Une femme d’un certain âge traîne péniblement un corps dans un coin de campagne isolé en Algérie. C’est sur ces images que s’ouvre le film Yema de la réalisatrice algérienne Djamila Sahraoui en compétition officielle au Festival international du film francophone de Namur (FIFF). Yema, la mère, raconte le chagrin et la colère de Ouardia qui enterrera son fils Tarek de ses propres mains, une prérogative pourtant masculine en pays musulman. L’amour qu’elle voue à son enfant disparu, officier dans l’armée algérienne, contraste avec le désaveu dont fait l’objet son autre fils, Ali, maquisard islamiste et potentiel meurtrier de son frère. Pour «garder » sa mère, Ali a dépêché l’un de ses hommes, devenu manchot à la suite d’une explosion. Au fil des jours, la vie reprend ses droits à travers un potager que Ouardia s’échine à faire naître, mais la violence n’a pas dit son dernier mot.

Yema, la mère, est tiraillée entre les fruits de ses entrailles, belligérants du sanglant conflit qui a endeuillé le pays dans les années 90. La métaphore de cette Algérie-là jouit d’une magnifique photographie qui met en valeur cette terre à la fois aride et pleine de vie de l’Est algérien qui sert de décor au récit. Ouardia, incarnée par la réalisatrice elle-même qui s’est essayée pour la première à la comédie, est une femme dont la carapace se craquelle difficilement mais sûrement. A l’image de la terre qui cède sous les coups de pioche. Djamila Sahraoui donne du relief à son intrigue en pointant subtilement les fissures de son personnage principal : sa joie lorsque son supposé gardien lui permet d’irriguer ses plants de légumes, la complicité qui s’installe entre le jeune homme et la mère qui semble avoir fait le deuil de sa propre descendance (le projet de cette fiction avait d’ailleurs été baptisé Ouardia avait deux enfants) ou, plus tard, l’émotion de tenir dans ses bras l’enfant présumé d’Ali.

Une tragédie algérienne

Sahraoui a produit un film taiseux où les regards sont plus éloquents que les mots.

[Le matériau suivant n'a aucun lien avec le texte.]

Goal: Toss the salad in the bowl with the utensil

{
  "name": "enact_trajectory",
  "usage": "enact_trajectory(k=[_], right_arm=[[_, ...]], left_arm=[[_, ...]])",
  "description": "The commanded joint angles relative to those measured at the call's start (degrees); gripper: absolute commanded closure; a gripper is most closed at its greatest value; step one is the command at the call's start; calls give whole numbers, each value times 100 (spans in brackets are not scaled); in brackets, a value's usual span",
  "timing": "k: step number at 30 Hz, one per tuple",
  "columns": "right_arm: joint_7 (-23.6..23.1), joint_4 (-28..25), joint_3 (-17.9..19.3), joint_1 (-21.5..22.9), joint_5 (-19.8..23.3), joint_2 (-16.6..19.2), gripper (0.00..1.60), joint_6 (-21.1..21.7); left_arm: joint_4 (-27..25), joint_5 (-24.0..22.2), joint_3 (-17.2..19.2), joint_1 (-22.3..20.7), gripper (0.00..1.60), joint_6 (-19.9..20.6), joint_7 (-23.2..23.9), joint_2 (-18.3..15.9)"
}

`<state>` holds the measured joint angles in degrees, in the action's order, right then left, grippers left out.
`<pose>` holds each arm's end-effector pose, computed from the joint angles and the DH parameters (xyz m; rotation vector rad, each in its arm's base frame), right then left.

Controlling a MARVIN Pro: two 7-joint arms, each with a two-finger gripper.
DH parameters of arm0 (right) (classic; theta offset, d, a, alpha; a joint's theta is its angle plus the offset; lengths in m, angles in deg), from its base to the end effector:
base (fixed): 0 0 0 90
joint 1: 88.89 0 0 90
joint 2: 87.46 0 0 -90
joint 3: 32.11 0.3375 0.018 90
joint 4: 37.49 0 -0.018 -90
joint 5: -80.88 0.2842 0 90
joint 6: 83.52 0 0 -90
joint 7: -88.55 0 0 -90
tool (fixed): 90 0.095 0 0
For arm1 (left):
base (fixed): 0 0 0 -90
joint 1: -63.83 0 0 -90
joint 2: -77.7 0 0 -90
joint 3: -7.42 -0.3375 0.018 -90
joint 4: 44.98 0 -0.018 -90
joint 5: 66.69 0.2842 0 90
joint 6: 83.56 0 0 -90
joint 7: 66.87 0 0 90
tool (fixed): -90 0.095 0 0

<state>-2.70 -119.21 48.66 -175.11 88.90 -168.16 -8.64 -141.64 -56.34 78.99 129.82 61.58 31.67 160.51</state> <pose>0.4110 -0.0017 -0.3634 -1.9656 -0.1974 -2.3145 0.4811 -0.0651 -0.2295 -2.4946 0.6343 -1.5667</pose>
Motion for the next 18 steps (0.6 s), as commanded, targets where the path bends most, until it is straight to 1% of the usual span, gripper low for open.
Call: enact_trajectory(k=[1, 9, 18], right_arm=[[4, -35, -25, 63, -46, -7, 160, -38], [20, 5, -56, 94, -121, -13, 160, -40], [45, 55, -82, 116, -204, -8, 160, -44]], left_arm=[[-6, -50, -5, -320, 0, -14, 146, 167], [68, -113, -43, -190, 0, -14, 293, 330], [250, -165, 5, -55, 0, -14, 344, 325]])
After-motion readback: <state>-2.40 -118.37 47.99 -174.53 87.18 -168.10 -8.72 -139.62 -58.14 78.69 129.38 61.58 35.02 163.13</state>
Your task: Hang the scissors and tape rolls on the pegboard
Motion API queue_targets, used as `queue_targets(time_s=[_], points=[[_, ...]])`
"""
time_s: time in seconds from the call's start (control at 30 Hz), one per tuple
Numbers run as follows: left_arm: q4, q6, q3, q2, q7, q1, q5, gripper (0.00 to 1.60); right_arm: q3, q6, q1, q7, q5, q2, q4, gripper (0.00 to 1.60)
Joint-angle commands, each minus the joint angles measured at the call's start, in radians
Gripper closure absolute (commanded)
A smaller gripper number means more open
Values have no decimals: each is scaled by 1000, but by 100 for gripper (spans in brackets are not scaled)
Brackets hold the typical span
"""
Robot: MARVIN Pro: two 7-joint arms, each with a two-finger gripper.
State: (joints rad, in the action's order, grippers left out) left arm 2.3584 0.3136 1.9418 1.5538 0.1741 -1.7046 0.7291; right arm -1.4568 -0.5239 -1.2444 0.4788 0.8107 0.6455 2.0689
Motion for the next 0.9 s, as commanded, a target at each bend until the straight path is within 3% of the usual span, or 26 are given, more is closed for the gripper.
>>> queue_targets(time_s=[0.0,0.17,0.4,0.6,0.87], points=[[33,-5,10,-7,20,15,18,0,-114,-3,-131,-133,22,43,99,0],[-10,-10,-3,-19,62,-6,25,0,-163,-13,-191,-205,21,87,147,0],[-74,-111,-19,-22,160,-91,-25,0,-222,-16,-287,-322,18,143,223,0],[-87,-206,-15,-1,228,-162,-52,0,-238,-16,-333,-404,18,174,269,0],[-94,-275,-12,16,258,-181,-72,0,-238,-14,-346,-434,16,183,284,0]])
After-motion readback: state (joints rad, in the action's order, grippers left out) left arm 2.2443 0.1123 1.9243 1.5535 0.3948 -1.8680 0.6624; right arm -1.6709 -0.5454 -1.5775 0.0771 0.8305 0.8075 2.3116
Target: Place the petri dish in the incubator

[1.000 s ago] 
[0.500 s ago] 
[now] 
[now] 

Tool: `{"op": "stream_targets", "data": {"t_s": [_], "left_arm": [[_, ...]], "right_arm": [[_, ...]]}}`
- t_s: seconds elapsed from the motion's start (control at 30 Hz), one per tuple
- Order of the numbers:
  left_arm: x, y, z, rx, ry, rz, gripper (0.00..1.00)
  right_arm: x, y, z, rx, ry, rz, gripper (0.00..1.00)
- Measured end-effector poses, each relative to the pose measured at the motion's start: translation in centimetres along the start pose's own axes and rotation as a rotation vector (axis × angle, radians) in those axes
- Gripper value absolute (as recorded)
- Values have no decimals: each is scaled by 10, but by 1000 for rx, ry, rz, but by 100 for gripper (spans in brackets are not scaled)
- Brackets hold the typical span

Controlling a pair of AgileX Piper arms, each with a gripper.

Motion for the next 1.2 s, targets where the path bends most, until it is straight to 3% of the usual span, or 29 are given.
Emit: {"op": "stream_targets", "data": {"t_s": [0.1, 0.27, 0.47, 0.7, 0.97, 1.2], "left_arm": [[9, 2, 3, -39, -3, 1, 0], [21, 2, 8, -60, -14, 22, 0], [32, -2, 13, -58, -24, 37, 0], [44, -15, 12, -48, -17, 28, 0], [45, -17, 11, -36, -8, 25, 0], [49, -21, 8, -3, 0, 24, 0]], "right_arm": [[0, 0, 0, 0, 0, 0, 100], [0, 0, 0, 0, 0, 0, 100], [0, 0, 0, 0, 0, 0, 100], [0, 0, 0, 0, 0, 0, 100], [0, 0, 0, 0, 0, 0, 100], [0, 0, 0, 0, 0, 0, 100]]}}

Les protagonistes de ce huis clos sont les acteurs d’une tragédie grecque, genre qu’affectionne particulièrement la cinéaste algérienne. Une femme et des hommes traumatisés par « la décennie noire », à l’instar de tous les Algériens. Cette période de l’histoire algérienne est devenue une inépuisable source d’inspiration pour les cinéastes : le Septième Art comme expérience cathartique. Avec Yema, Djamila Sahraoui rappelle qu’elle est une cinéaste habitée, notamment par ces douleurs de l’Algérie contemporaine et du combat de ses femmes aux prises avec des hommes qu’elles essaient de ramener à la raison, voire à la vie tout simplement. Ouardia tente sans cesse de dérober l’arme de son geôlier. De vaines tentatives, il en était déjà question dans Barakat ! (2006), première fiction de la cinéaste et portrait d’une jeune femme qui, en pleine guerre civile, part à la recherche de son compagnon journaliste, disparu du jour au lendemain.

La dernière fiction de Djamila Sahraoui s’inscrit dans l’énergie de documentaires aux titres révélateurs tels Algérie, la vie quand même(1998) et Algérie, la vie toujours (2001). Pourtant, la beauté de Yema, déjà présenté à la 69e édition de la Mostra de Venise dans la section Orizzonti, réside dans l’austérité de la réalisation et du jeu de Djamila Sahraoui.